Maximum Concurrent Rehydration Per User Maximum concurrent rehydration requests accepted for an individual user.
Maximum Rehydration Time Range Maximum time range that is allowed when creating a new rehydration.
  1. Click Save.

Environment Variables

The following Environment variables can be configured in the Handler yaml:

Environment Variable Description
ED_REHYDRATION_PUSH_BATCH_SIZE Batch size in which to send logs to the destination.
ED_REMOTE_TOKEN_FILE If it isn’t possible to mount a token as an environment variable you can provide a only-text file which contains the Edge Delta token for accessing the API.
ED_API_ENDPOINT The Edge Delta API Endpoint: https://api.edgedelta.com.
ED_MAX_INFLIGHT The maximum number of rehydrations the organization can run at the same time.
GOGC The aggressiveness of the GO Garbage Collection mechanism. A smaller number is more aggressive which may mitigate out of memory issues.
GOMEMLIMIT The maximum memory allocation for the application, which should be approximately 90% of the limits.memory for the pod.
ED_REHYDRATION_CONCURRENCY_LIMIT The number of concurrent streams being processed, this can be increased to 16 from the default of 4 if there is a large memory allocation such as 128000Mi. Bear in mind that each concurrent stream is pre-allocated with the decompression and scan buffer memory allocation. So a large buffer memory allocation in multiple concurrent streams could quickly saturate the memory allocation.
CLICKHOUSE_RH_CONNECTION The ClickHouse internal endpoint: Endpoint=rh-ch-srv.edgedelta-rehydration.svc.cluster.local:9000,Database=default,Username=default,Password=
ED_CH_CHUNK_SIZE_MB Chunk size where rehydration creates a chunk and queries files that are in the chunk. It helps both scaling rehydration and ClickHouse performance.
ED_CH_CHUNK_MAX_NUM_FILES The maximum number of files in a chunk. Each chunk needs to satisfy both this environment variable and ED_CH_CHUNK_SIZE_MB.
ED_REHYDRATION_SYNC_MODE Synchronous push to destination is set to false. It should be async communication.
ED_REHYDRATION_PUSH_CONCURRENCY Concurrent number of workers to push logs to the destinations.
ED_REHYDRATION_BUFFER_PATH Path to streamer buffer. Useful when the working directory does not have read/write permission. Requires the given path to pre-exist.
Other integration variables such as ED_SPLUNK_API_KEY Environment variables that are used in Integration configurations can be set here.

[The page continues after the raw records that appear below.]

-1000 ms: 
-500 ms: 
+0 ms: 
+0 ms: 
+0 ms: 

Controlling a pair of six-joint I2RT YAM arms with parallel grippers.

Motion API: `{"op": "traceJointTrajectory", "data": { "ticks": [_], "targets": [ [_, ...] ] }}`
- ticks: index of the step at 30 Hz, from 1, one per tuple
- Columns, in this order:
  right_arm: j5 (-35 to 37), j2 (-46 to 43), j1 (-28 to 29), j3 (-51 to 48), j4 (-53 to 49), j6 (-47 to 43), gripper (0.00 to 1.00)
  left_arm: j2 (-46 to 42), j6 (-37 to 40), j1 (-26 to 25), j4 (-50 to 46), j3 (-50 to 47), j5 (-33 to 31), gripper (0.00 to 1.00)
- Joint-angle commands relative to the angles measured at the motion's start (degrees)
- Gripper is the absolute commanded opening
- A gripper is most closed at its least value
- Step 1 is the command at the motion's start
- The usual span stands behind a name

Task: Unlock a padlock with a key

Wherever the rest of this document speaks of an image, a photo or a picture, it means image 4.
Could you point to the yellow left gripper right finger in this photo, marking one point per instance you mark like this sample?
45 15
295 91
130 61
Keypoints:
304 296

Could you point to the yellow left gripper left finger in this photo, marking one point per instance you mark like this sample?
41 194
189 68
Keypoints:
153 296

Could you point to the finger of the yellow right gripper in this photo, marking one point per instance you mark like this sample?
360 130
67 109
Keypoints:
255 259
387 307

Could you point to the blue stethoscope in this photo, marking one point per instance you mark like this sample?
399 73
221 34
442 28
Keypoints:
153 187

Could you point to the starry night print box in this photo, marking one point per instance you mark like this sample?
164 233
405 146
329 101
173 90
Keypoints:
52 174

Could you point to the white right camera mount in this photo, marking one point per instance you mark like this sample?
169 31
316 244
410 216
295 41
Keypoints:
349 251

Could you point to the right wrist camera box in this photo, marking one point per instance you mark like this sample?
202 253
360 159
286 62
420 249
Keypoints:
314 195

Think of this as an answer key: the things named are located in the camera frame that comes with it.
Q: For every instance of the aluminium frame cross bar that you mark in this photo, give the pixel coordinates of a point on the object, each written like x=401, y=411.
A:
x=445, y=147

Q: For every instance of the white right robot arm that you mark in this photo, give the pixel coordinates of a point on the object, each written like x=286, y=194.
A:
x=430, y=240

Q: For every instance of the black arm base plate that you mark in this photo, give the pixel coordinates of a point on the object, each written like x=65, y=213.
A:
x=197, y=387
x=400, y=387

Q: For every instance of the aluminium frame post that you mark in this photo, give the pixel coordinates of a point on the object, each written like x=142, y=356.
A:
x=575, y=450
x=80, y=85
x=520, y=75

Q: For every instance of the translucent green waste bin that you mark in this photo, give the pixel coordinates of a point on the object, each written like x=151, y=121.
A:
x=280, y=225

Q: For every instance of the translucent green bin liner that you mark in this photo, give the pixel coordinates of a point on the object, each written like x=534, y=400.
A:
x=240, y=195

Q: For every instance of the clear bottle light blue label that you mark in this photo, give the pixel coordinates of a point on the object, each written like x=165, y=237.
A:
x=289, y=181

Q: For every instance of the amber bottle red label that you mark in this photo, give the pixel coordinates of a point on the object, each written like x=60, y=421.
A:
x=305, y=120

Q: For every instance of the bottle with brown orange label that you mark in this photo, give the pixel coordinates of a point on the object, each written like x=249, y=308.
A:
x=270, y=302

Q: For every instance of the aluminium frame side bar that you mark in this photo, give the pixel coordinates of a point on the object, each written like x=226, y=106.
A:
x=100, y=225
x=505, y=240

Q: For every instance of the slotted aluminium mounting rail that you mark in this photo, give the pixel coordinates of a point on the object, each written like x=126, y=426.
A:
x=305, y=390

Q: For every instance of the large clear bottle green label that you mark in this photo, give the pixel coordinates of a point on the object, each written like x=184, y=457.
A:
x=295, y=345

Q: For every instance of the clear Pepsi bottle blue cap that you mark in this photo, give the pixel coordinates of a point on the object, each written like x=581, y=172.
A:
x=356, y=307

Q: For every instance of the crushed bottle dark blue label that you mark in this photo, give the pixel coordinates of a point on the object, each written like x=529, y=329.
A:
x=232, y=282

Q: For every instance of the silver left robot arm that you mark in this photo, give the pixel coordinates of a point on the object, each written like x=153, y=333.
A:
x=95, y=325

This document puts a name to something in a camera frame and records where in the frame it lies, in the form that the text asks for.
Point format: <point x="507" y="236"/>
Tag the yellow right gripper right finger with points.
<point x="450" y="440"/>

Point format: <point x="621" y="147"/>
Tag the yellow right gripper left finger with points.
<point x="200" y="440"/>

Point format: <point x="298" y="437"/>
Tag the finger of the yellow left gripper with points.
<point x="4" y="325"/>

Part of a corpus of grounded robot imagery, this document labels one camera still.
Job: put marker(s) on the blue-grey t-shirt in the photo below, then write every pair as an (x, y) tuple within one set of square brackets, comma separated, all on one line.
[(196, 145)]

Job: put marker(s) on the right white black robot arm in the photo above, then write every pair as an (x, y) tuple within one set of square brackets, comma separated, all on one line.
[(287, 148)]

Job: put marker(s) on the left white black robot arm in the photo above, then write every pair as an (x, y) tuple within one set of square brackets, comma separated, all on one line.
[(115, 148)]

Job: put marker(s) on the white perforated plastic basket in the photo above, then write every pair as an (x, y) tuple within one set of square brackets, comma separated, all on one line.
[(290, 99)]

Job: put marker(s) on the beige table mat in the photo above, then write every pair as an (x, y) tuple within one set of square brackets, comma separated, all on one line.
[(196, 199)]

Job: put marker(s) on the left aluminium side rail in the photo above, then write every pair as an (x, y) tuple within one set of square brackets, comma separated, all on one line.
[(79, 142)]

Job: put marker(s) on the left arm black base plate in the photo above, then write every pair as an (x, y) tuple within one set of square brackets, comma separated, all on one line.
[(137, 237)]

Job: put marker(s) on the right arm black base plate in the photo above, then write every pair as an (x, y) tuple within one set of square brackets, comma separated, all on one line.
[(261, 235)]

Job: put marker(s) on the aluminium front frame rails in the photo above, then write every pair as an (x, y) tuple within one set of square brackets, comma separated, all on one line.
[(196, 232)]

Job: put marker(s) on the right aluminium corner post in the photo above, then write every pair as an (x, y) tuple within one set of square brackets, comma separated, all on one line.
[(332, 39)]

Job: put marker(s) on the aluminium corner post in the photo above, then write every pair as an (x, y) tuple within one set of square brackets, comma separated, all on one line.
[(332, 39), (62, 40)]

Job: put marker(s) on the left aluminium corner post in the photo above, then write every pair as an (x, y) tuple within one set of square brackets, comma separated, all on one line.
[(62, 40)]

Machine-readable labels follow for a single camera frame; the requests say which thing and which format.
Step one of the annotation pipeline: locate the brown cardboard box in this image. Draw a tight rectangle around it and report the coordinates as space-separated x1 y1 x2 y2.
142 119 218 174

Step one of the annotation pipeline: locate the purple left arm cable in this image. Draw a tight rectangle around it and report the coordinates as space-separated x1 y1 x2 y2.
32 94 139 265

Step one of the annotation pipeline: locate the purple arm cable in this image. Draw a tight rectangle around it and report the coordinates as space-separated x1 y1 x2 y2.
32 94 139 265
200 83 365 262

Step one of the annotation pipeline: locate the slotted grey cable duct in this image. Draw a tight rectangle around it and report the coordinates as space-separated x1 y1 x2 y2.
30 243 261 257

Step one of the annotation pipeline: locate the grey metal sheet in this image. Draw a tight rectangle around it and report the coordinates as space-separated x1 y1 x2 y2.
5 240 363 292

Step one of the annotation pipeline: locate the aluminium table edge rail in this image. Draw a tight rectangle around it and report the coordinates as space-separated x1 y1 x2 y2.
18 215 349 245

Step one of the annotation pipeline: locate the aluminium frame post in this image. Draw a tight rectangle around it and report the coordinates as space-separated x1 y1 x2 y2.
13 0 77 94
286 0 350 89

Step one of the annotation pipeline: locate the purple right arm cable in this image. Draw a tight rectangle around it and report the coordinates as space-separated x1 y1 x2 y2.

The following Environment variables can be configured in the Poller yaml:

Environment Variable Description
ED_REHYDRATION_POLL_INTERVAL The default polling interval is 60s.
ED_ORG_ID The Organization ID in Edge Delta.
ED_REHYDRATE_DIRECT_ENDPOINT The rehydration handler’s internal endpoint: http://rehydration-handler-service.edgedelta-rehydration.svc.cluster.local:8080
ED_DISABLE_OPENFAAS This option is set to 1 to use ClickHouse instead of OpenFaas
ED_REMOTE_TOKEN_FILE If it isn’t possible to mount a token as an environment variable you can provide a only-text file which contains the Edge Delta token for accessing the API.
ED_API_ENDPOINT The Edge Delta API Endpoint: https://api.edgedelta.com.
ED_AGENT_TAGS_FILTER The tags that the Poller fetches rehydrations with.
ED_RH_MULTI_POLLER_ENABLE Whether to use multiple rehydration poller instances for high availability. The default is 0.

Trigger Rehydration

Use the Rehydration page of the Edge Delta App to trigger rehydration for a specific time range, source filter, and keyword.